Stretching helps promote healing, and keeps muscles from tightening up. A good massage is also a reasonable preventative measure--work on shoulders and upper back problems as problems here are often are responsible for inefficient use of your fingers, wrists, and forearms.
xwrits is break software. It reminds you to get up from your computer and take a break every so often. It monitors your typing and mouse usage.
Compared to similar programs for windows it's pretty crude. However, it's effective.
One of the most important things you can do to avoid/prevent/cure typing injuries is to make sure you take adequate breaks. This does not mean lunchtime--this means every 10-15 minutes you get up and stretch.
Programs like xwrits remind you it's time for a break.
One more thing.... beware of wrist splints! They give you short term relief by taking the load off the muscles that are bothering you, but they are long term doom.

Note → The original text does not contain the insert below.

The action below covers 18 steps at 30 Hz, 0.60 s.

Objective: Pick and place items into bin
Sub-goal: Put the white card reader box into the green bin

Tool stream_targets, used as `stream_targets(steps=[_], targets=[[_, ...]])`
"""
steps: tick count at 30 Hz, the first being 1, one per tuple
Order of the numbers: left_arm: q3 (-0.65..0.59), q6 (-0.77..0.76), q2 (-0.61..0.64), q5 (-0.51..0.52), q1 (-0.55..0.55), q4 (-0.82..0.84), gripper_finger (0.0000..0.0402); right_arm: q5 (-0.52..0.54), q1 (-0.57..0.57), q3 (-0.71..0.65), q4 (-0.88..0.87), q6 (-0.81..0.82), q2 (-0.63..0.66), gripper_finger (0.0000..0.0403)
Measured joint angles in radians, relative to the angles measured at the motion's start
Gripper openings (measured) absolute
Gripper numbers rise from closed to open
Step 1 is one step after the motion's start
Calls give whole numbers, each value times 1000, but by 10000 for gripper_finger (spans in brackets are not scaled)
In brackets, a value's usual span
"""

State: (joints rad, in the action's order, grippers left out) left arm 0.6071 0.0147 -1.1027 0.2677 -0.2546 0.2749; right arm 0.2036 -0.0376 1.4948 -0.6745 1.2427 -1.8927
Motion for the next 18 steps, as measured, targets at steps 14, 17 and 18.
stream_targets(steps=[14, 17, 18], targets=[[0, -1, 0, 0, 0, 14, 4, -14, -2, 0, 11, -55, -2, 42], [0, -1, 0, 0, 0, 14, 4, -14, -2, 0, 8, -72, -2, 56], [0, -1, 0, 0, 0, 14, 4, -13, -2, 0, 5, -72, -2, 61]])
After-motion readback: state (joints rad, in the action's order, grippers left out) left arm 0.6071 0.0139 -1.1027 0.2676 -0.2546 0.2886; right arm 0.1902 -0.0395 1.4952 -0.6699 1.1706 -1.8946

The danger is that your muscles will atrophy in the splint. Then when you remove it you will re-injure almost immediately--you will probably think you're just not recovered yet, but in fact it is the weakening of your own muscles because of the splint that is causing your trouble!

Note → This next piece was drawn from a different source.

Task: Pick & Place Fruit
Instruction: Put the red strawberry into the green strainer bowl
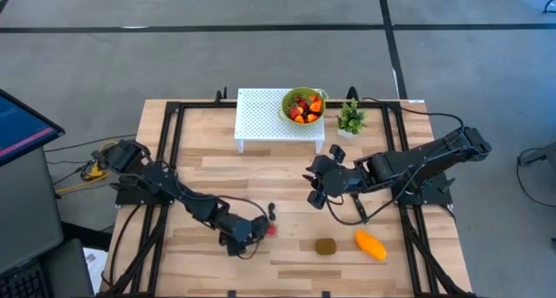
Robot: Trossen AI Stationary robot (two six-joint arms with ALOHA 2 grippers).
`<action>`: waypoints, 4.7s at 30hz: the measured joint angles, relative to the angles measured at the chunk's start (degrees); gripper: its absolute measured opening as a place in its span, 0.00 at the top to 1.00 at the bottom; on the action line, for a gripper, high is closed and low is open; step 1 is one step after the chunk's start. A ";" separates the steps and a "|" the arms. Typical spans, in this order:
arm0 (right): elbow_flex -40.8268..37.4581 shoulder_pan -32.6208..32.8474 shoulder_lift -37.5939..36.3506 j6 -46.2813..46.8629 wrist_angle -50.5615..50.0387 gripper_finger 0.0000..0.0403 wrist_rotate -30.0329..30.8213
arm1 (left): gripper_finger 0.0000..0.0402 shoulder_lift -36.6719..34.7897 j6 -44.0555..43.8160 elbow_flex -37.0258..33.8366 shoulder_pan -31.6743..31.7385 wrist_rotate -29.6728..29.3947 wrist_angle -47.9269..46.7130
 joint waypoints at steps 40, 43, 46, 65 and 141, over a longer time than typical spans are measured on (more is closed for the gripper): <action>0.00 -0.11 0.02 0.09 0.26 0.76 -0.01 | 0.62 4.38 -3.19 -0.99 0.48 8.19 9.11; 0.00 -0.11 0.02 0.10 0.28 0.76 -0.02 | 0.66 4.98 -3.21 -0.97 1.03 9.73 9.16; 0.00 -0.11 0.02 0.10 0.28 0.76 -0.03 | 0.70 5.32 -3.57 -0.99 1.25 10.39 9.46; 0.00 -0.11 0.02 0.09 0.42 0.76 -0.03 | 0.99 5.36 -10.97 -0.99 1.65 10.53 9.63; -0.02 -4.57 0.04 -20.46 27.44 0.35 -4.91 | 1.00 -17.79 -51.88 -0.99 26.93 6.66 50.05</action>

You have to learn to type properly using all of the muscles in your shoulders arms, forarms, wrists, and fingers, balancing the load so that nothing is overworked. You cannot solve the problem with gimmicks like splints--you actually have to solve the problem with the way you type, and with how much you type.

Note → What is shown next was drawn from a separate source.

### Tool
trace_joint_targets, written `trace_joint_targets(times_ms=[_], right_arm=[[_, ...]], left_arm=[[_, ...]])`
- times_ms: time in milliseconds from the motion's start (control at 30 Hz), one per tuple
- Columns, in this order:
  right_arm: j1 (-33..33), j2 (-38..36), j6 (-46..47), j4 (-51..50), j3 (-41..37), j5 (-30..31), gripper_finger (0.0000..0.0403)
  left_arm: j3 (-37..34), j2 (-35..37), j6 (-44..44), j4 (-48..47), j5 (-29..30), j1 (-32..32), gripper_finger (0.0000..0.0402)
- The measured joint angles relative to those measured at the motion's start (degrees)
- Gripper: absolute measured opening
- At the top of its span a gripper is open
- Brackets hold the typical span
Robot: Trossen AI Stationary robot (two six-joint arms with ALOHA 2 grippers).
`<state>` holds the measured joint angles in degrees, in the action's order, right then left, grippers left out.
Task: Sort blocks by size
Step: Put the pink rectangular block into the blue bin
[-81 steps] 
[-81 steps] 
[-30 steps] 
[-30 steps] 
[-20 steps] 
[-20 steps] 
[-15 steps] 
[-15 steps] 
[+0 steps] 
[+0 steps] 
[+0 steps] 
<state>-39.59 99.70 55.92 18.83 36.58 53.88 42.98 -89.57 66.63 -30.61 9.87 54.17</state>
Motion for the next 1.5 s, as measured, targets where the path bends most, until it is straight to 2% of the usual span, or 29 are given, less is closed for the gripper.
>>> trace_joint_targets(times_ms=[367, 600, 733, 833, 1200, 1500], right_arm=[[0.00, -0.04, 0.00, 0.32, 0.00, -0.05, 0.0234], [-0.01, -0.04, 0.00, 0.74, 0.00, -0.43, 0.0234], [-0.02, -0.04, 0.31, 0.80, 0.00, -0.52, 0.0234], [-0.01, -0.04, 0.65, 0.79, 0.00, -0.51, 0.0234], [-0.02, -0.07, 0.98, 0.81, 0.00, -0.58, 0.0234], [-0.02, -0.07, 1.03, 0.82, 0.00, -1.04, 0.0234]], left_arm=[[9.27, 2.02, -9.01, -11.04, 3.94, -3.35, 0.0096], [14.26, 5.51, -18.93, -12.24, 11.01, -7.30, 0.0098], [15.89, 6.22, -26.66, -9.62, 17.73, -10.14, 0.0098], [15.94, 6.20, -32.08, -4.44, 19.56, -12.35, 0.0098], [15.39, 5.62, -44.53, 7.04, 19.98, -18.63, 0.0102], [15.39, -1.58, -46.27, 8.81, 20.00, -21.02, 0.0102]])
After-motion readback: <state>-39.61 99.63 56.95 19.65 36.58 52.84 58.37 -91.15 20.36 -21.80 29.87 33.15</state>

Instead of using a wrist splint type without one. Type as much as you can WITHOUT symptoms, taking frequent breaks. Try to find out how much you can do before you experience symptons and do just under that much typing. Make sure you keep typing every day--don't lose your endurance. On the other hand, it's a mistake to do exercises to "strengthen" your hand--typing all day long is enough exercise.
If you're having trouble you really should see a doctor who knows something about typing injuries. Many doctors will tell you to use splints--these are the ones who know nothing about typing injuries, go and see someone else--ask to see a specialist.
If you are experiencing pain from typing and mousing an ergonomic keyboard won't help. Not by itself. You are over-using or at least mis-using your muscles and you need to slow down.
A better solution is to install break software like "xwrits" to remind you to take frequent breaks. Say every 10-15 minutes. You should get up out of your chair during these breaks since a lot of problems are actually caused by bad posture and sitting too long.
Ergonomic keyboards might be part of a solution if they help you use your muscles properly--but they cannot be the ONLY thing you do, nor can they be a substitute for taking regular breaks, fixing your posture, etc.
Also, a keyboard that works well for you might not work for someone else at all. Personally I tried lots of keyboards and wound up using a really ancient non-ergonomic keyboard because it had the best keys (they press with little effort but you can feel a bit of a click when they get far enough, so you can use minimal force).